PROMPT |
Could you set down exactly the lines in the records below between the line holding "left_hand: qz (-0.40" and the line holding "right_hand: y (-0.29", inclusive?

Data records
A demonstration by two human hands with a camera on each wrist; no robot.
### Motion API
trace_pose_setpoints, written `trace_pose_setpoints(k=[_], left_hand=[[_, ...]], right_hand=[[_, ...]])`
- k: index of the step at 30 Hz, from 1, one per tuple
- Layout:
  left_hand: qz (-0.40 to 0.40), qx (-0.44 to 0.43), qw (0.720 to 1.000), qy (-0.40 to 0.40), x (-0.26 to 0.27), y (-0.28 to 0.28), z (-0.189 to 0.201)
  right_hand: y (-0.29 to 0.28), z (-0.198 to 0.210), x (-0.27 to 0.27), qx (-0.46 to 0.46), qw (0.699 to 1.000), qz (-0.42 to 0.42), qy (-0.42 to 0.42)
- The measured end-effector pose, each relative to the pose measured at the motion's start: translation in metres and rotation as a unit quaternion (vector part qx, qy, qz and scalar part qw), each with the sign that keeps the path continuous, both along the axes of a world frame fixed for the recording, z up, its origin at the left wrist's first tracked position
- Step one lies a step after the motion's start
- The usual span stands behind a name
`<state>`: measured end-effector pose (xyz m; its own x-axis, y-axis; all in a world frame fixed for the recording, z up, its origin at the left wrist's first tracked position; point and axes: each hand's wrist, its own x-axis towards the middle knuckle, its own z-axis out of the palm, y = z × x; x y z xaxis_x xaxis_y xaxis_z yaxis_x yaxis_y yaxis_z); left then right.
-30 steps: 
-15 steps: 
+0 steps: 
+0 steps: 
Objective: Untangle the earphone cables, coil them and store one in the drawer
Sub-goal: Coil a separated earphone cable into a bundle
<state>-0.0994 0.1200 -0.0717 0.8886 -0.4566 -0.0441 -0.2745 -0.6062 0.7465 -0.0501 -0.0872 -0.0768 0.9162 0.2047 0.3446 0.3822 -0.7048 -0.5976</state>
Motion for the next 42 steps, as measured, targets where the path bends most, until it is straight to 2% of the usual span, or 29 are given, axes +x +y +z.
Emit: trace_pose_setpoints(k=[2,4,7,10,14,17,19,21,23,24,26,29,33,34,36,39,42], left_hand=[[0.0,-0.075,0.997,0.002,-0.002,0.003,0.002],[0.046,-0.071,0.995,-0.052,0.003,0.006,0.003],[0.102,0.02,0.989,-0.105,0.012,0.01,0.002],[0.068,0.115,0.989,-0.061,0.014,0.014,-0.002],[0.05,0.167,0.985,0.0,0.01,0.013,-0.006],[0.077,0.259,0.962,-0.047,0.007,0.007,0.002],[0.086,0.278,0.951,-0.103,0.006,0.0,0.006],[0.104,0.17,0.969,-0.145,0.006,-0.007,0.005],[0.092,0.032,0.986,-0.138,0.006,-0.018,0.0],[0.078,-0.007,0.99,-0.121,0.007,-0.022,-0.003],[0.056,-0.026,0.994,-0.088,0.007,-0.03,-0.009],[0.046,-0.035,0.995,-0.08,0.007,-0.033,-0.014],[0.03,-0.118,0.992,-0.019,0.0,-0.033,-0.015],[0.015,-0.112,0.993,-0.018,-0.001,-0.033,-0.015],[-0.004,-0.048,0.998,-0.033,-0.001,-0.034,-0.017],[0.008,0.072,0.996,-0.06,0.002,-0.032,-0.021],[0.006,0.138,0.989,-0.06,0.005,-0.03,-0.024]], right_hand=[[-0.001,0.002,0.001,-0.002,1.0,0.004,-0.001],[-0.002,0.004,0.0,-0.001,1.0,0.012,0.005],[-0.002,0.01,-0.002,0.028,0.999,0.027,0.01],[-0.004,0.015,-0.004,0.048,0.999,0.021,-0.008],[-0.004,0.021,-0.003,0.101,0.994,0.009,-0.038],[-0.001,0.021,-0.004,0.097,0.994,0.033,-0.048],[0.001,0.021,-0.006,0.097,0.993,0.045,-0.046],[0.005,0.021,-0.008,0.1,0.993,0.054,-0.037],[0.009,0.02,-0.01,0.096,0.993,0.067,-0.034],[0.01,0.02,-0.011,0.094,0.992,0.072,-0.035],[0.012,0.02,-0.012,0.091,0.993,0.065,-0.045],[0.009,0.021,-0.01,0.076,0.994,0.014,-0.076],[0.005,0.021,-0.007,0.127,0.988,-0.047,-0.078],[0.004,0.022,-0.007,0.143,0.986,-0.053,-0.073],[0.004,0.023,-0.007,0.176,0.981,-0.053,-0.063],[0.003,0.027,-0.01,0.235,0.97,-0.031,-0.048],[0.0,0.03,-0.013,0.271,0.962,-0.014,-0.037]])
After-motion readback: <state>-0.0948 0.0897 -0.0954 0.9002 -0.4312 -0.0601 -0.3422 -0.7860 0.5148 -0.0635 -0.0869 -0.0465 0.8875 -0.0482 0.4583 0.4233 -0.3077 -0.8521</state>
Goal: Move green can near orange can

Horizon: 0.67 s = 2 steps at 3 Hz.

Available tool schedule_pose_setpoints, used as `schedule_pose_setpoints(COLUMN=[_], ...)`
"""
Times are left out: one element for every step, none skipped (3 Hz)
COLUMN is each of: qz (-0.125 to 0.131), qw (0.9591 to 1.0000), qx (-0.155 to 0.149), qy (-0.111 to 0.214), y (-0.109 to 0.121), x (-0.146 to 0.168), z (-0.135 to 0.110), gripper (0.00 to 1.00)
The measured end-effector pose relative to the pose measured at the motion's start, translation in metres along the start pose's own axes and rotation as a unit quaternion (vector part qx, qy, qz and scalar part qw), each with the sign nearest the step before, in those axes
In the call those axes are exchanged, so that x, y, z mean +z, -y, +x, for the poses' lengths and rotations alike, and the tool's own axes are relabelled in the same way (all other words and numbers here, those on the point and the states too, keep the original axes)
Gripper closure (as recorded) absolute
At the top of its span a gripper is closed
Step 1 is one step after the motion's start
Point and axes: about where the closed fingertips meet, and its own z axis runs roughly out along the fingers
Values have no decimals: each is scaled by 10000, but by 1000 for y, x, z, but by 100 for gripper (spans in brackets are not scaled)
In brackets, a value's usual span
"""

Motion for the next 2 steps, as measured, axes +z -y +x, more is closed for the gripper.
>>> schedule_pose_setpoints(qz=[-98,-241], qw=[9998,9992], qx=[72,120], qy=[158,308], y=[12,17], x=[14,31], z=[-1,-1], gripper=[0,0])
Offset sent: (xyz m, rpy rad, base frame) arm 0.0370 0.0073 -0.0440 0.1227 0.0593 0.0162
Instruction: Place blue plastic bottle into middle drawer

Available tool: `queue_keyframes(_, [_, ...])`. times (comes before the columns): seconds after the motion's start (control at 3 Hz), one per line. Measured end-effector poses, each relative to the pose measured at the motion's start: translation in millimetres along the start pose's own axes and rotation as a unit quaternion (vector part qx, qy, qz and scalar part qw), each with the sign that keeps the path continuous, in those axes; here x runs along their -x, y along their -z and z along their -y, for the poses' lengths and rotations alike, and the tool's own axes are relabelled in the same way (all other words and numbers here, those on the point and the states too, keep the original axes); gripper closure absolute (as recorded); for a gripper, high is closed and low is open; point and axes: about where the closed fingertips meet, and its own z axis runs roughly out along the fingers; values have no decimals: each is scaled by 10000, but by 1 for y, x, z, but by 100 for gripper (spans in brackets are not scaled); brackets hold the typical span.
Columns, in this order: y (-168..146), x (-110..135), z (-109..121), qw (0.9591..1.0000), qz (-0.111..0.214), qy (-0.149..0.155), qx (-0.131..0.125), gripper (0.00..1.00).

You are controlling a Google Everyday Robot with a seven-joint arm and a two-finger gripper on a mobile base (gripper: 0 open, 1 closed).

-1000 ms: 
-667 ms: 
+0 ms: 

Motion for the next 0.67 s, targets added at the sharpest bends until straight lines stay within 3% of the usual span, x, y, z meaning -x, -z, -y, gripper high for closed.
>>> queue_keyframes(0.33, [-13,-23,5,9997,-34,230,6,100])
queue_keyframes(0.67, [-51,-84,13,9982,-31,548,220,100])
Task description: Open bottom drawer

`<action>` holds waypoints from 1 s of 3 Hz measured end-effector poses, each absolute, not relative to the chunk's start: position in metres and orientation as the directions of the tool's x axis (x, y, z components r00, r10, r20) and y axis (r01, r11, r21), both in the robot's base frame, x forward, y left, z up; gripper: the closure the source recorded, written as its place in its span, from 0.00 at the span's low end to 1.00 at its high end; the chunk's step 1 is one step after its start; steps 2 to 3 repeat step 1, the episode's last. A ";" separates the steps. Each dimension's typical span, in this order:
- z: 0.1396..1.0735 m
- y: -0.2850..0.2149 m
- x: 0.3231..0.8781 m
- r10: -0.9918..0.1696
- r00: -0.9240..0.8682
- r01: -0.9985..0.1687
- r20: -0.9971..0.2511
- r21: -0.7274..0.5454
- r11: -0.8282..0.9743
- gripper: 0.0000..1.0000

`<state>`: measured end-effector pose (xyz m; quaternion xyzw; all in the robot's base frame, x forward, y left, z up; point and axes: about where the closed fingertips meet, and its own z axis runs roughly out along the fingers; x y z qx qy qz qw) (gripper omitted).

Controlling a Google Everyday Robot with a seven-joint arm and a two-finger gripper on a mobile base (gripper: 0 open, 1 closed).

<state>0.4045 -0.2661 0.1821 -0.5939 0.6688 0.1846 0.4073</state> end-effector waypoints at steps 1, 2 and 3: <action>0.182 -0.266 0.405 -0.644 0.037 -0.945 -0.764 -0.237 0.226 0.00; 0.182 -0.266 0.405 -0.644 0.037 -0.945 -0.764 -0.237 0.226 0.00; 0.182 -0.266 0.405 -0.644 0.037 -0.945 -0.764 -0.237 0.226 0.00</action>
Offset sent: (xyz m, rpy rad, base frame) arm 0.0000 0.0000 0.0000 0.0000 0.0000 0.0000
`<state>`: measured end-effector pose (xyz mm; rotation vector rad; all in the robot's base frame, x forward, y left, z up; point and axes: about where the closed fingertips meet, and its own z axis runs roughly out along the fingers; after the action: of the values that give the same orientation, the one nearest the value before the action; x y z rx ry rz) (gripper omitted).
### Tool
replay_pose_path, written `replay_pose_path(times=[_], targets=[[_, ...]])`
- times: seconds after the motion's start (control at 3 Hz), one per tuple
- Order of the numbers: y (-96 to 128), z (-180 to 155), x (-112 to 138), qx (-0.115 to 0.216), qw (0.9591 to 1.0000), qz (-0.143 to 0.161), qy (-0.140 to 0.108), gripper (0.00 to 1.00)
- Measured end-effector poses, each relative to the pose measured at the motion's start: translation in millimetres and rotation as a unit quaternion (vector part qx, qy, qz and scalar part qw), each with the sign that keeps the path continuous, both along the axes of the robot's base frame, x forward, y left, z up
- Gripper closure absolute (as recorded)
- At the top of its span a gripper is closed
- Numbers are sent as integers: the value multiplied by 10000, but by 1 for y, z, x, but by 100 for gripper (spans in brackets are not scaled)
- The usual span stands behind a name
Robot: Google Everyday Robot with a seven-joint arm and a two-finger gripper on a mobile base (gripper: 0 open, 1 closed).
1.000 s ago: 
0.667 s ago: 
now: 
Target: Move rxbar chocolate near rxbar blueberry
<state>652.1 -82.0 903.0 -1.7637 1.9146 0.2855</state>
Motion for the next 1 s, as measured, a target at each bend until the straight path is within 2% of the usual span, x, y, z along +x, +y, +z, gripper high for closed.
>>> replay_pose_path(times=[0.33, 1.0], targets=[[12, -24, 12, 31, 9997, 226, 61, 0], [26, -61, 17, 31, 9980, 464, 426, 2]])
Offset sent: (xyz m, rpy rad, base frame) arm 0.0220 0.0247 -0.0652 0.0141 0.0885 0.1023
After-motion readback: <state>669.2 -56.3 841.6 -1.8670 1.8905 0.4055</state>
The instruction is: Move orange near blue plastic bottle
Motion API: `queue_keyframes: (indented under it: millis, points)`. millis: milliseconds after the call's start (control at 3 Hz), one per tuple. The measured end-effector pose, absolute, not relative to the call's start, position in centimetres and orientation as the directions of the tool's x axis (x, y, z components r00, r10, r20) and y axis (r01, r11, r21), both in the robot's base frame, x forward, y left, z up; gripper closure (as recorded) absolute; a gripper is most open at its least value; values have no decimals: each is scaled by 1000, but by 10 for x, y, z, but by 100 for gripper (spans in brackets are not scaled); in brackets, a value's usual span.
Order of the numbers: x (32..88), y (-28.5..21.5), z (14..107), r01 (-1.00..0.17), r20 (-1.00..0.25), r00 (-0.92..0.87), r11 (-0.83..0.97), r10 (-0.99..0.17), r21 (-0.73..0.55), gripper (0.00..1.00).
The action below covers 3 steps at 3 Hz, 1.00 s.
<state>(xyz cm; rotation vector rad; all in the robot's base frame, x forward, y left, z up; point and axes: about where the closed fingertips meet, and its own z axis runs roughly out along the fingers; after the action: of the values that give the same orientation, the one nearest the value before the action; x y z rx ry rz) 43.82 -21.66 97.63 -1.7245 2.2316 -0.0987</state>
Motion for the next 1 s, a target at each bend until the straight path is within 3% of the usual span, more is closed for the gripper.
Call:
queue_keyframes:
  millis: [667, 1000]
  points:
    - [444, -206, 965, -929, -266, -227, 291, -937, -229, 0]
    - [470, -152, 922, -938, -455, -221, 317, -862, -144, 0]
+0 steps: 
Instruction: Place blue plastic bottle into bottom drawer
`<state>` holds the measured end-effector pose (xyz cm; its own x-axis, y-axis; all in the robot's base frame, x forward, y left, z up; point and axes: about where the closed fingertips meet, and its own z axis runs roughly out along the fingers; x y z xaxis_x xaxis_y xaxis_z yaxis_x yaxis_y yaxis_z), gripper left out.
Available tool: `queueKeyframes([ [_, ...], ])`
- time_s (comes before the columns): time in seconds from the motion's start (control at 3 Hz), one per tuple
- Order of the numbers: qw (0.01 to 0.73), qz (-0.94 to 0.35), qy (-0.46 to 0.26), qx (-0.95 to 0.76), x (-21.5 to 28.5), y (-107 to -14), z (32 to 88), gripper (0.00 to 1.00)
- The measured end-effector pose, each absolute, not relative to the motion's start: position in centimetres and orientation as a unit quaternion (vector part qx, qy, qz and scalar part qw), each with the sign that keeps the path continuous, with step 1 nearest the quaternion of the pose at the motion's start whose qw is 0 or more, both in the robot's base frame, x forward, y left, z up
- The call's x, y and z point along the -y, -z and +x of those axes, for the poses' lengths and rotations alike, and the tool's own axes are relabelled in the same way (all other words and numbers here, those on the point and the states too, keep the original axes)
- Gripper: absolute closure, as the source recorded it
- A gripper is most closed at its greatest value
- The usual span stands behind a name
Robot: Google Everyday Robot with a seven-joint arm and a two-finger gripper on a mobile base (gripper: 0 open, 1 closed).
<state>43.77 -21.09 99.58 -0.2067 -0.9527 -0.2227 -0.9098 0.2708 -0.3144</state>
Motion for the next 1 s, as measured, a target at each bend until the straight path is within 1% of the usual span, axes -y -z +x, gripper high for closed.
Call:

RESPONSE TO THE TASK |
  left_hand: qz (-0.40 to 0.40), qx (-0.44 to 0.43), qw (0.720 to 1.000), qy (-0.40 to 0.40), x (-0.26 to 0.27), y (-0.28 to 0.28), z (-0.189 to 0.201)
  right_hand: y (-0.29 to 0.28), z (-0.198 to 0.210), x (-0.27 to 0.27), qx (-0.46 to 0.46), qw (0.699 to 1.000), qz (-0.42 to 0.42), qy (-0.42 to 0.42)

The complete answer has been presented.